[quote=ocrenter]I’m in complete agreement with ER in regard to paying off the MR. Unless you are a seasoned investor, how many of us has the ability to generate 7% return on our investment year after year for 30 years? Yet that’s exactly what you are doing when you pay off the MR. Instead, a lot of people I know are committing to a 20 year solar panel lease at a rate of 7%.
How many people actually sold homes with years of high interest obligation to solar leasing companies? Yet all of the solar companies advertise about the increased home value like gospel. What about the MR? Nobody dares to even say you’ll break even on the appraisal value. But seriously, put up a listing with the opening: “owner paid off entire MR, saving you $6-10k a year” and that’s not going get a buyer’s attention???
The MR payoff is an absolute no brainer.[/quote]
I totally agree with you OCR. And even if you are a seasoned investor that consistently makes over 7% ROI each year, most of the times that ROI isn’t guaranteed like it is here in this situation.
I’ve been fortunate enough that I have made well over 7% a year ROI since I started investing many years ago. But typically I’d say I got to where I am today doing prudent things like this. And the ROI could well be over 7% a year ROI if these CFD’s get mysteriously extended past their original end dates.

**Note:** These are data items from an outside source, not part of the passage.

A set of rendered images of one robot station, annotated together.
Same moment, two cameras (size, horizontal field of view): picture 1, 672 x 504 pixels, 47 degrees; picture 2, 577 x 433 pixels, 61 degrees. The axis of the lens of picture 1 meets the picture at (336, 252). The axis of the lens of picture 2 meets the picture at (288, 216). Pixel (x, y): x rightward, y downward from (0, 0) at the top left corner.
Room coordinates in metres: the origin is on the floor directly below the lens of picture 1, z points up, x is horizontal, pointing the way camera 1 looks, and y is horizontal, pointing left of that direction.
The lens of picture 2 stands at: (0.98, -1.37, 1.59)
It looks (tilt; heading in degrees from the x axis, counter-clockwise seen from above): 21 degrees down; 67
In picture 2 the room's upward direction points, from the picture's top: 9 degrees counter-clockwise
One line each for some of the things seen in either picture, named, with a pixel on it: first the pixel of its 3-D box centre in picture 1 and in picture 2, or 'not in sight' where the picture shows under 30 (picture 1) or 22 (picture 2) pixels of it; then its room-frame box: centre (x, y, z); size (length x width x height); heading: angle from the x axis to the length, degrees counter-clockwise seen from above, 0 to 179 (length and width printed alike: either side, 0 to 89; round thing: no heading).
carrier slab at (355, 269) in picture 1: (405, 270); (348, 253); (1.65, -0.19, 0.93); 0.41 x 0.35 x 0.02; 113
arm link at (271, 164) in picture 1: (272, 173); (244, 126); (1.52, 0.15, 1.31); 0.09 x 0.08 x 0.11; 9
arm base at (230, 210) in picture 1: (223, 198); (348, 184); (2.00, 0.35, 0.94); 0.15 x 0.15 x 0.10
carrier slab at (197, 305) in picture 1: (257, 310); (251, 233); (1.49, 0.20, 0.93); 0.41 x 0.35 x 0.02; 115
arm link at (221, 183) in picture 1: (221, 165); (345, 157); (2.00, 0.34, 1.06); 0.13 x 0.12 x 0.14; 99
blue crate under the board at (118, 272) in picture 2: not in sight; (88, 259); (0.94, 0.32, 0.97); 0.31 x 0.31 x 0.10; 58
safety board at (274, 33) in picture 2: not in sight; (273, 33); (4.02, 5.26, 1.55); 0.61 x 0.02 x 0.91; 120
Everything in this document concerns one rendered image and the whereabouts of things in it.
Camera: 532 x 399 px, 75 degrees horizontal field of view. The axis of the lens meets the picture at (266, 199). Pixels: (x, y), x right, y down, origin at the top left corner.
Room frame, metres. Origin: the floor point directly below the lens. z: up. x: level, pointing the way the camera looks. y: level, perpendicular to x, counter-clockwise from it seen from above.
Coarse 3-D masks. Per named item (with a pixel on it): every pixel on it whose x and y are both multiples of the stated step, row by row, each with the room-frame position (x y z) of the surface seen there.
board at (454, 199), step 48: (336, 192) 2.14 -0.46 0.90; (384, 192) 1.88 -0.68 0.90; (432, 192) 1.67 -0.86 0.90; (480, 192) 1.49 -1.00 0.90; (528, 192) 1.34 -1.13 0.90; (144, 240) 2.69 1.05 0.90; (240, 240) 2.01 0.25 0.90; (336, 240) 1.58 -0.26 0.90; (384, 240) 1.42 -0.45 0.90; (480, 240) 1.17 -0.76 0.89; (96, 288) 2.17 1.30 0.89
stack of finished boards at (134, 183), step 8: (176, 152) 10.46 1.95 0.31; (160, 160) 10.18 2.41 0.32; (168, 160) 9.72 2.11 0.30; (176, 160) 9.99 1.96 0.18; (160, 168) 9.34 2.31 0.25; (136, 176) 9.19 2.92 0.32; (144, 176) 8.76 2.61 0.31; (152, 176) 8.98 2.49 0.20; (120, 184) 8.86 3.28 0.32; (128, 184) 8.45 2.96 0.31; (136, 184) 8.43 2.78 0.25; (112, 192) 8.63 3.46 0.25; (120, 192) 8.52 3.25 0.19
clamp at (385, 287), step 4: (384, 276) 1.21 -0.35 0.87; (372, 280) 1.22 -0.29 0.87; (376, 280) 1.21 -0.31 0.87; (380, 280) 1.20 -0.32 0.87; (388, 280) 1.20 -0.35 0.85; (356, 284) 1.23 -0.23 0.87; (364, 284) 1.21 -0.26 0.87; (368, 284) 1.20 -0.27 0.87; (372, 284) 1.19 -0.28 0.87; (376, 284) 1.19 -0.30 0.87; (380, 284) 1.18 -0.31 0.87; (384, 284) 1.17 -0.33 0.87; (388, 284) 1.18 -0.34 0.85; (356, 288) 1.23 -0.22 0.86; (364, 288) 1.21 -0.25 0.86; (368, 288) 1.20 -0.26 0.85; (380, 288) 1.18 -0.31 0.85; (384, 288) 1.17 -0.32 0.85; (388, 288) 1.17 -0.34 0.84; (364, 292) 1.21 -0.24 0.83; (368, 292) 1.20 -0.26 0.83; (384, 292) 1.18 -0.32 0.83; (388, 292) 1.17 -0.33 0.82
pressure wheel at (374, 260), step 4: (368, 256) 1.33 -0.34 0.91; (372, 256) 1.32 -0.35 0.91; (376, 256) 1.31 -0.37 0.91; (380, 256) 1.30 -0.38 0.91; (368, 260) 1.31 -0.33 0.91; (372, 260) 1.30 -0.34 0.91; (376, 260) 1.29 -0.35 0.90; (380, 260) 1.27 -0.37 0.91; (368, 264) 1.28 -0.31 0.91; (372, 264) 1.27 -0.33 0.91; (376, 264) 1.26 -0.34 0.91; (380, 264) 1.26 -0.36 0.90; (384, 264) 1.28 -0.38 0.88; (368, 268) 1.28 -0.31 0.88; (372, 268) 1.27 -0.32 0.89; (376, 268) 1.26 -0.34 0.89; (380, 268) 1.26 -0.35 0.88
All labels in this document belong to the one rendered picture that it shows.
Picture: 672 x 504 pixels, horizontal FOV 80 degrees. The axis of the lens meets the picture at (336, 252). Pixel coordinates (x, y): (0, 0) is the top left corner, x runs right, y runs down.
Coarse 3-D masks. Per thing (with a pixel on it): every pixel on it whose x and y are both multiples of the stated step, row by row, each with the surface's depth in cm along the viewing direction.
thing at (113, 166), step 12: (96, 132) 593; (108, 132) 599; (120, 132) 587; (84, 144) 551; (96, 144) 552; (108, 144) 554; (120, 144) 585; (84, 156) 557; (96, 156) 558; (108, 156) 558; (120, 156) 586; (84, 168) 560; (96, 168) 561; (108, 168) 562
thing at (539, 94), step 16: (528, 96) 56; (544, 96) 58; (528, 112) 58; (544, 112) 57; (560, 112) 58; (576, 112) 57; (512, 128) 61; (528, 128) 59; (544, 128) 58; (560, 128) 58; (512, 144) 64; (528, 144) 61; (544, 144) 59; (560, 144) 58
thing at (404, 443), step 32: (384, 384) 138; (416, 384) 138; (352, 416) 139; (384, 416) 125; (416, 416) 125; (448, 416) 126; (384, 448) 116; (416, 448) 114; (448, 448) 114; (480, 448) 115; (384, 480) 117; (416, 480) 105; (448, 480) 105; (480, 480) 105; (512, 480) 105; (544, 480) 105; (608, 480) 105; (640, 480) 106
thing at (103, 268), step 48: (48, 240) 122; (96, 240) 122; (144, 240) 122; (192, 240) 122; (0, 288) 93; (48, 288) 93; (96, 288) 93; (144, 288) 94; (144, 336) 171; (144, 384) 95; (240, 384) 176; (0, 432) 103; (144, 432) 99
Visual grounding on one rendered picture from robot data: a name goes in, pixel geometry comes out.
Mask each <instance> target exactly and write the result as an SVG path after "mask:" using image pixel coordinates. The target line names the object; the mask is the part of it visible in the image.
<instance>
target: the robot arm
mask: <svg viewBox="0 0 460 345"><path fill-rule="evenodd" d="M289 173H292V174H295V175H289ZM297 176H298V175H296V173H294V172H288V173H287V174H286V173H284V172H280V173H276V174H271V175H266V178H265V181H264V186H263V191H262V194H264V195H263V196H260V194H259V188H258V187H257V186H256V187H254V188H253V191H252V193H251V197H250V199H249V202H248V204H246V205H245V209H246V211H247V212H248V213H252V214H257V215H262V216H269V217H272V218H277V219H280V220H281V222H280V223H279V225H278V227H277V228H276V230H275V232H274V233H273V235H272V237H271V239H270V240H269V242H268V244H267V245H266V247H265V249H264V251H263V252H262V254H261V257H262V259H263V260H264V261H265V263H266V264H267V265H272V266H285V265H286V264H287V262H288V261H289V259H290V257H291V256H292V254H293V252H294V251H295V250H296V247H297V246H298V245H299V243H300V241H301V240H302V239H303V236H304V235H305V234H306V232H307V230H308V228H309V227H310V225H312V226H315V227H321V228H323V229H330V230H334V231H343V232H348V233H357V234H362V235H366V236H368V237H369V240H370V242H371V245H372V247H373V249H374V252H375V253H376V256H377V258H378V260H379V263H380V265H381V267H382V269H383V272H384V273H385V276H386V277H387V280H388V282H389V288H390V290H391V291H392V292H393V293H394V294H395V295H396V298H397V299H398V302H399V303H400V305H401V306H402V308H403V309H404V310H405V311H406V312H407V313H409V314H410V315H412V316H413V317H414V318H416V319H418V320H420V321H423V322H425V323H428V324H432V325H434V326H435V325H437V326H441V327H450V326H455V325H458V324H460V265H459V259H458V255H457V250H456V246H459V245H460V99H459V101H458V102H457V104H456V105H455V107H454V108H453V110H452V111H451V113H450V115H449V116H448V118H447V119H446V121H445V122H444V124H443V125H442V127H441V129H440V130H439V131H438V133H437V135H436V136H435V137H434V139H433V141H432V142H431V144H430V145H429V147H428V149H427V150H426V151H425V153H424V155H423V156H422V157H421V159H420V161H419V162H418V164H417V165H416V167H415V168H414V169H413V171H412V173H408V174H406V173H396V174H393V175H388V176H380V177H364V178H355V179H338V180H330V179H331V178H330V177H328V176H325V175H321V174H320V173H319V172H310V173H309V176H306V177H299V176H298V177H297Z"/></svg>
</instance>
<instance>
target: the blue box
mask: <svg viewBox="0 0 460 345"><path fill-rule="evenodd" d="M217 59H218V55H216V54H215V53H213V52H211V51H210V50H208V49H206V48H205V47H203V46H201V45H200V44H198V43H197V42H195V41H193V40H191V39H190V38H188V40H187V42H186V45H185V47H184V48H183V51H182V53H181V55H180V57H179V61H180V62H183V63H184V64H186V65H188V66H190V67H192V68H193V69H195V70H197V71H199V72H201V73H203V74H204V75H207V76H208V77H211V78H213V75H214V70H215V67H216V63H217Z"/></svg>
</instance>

I also TOTALLY agree with you about the power of having a listing saying, “NO MELLO ROOS taxes. Owner FOREVER paid them off’.
You’d definitely get attention. Even in a soft sales market vs. a healthier one like now, I believe you would (a) get back every dollar you pre-paid in MR taxes, (b) sell your house much quicker vs. someone that has MR taxes, (c) attract a MUCH larger audience of potential buyers.
We’re still getting unsolicited offers to purchase our house. We got one offer a few short months ago that was over $350,000 + more than I paid for the house a few short years ago. They already did their due diligence and could see we paid off our CFD. (At the time only one was showing as paid off). The city used to designate the CFD’s being prepaid by $0.00.
Now I find it interesting that they just totally remove the CFD line off your bill once you pay it off. Before it would say CFD #4 ($0.000) and now both of them are totally gone from the property tax bill that I got last week.
Heck, we probably could have asked for even more money from the family that sent in the letter wanting to buy our house but I bought the house to live in and not as an investment property. I don’t really care what home prices do in the short-term yo-yoing up and down. But I am happy not to have to see/pay that CFD again.
Also, OCR, the one thing we left out is that there are those types that say they don’t need to pre-pay their CFD because they can take that money and leverage it and make far more. LOL. We all have seen those types. And yes, sure you can make more with various investments out there. But those other investments have some risk to them. It’s not guaranteed.
And typically over the past few decades what I see in this type of situation is people will leverage the money and either lose it. Or they will do well and leverage it again and THEN lose it. So there is that too.